On the other hand, I think we need to concentrate more and more on grassroots projects. This will allow us to discover new young Romani women and to address Romani women in the communities and make them aware of their rights. International advocacy should go hand-in-hand with grassroots activities.
Finally, before we make our way forward, we have to face our challenges and solve them in an open discussion. One such challenge is the so-called cultural taboo issue. It has been several months since the wedding of the traditional Kalderash2 family in Romania - the Cioaba family - exploded into the domestic and international media. The wedding event received extensive attention from both Romanian and international society. In spite of this impressive media coverage (for a Romani event at least), most of news items about the issue failed to give any context to the event, leaving only the bare sensationalist and the stigmatising elements in the story. One such detail of the context is the fact that this was happening in a family with, let's say, a "tradition" in sending their girls to school. Two of the girl's aunts have finished higher education and university. Another detail relates to the rivalry between King Cioaba, who belongs to the Pentecostal Church, and another self-proclaimed king, who is supported by the Orthodox Church. In this context the wedding became a public relations campaign for King Cioaba.
Apart from the fact that a teenager has had the traumatic experience of being exposed to pressure from both her family and society, for me this case represents a turning point in the way in which we continue to work as human rights activists, and I'll always remember it. The case raised some much broader challenges:
- individual rights vs. group issues;
- cultural tradition and its human rights implications, which affect women more often than men;
- the question of how we react when human rights violations against members of a minority group are committed by persons belonging to the same group; when public figures condemn human rights violations committed by private persons belonging to a much denigrated minority such as Roma, we must avoid perpetuating stereotypes against this minority and intensifying hatred from the majority.
What was interesting in this case was that the Romani women activists started a discussion about this and took public stands on the issue. For the first time a group of young Romani women from Hungary, with similar customs, reacted publicly to both the wedding and the way media represented the event. These women came down clearly on the side of the right of the woman to choose, against more traditional roles defined by patriarchy. It will be interesting to follow developments in the coming years, as more and more Romani women weigh the choices provided by the human rights framework.

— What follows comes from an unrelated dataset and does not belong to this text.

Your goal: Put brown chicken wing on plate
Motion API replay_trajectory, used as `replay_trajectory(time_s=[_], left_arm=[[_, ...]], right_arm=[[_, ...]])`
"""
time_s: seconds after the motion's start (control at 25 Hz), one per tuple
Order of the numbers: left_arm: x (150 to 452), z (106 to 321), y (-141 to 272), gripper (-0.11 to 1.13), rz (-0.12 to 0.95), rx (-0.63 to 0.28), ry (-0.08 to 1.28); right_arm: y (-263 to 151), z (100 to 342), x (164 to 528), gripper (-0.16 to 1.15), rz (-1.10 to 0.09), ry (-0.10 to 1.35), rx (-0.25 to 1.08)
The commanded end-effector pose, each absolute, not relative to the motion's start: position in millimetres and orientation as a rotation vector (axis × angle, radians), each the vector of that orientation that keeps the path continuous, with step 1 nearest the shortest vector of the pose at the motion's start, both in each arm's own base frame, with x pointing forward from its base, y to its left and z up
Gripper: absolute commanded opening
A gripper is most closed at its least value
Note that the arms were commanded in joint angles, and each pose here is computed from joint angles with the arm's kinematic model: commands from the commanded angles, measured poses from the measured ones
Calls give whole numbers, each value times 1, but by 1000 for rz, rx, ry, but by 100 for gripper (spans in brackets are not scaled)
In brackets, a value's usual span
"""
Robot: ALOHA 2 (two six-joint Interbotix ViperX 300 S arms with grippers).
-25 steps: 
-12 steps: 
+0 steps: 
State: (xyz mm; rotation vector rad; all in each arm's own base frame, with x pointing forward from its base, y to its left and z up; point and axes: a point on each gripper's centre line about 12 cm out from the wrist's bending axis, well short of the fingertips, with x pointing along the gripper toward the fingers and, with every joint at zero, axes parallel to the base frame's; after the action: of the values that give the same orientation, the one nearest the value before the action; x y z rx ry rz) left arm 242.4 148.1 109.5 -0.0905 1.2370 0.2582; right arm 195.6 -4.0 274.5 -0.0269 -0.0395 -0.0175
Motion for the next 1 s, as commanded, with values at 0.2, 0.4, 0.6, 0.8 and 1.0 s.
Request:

- Nicoleta Biţu has been affiliated with the Bucharest-based Romani non-governmental organisation Romani CRISS since its founding in 1993. At that NGO, she coordinated European Commission regional projects on Roma and worked as community worker in post conflict situations. Recently, she has served as a consultant to the OSI Network Women’s Program Romani Women’s Initiative. She is also an ERRC board member.
- “Kalderash” Roma are one of a number of subgroups of Roma. Kalderash Roma are particularly prominent in Romania.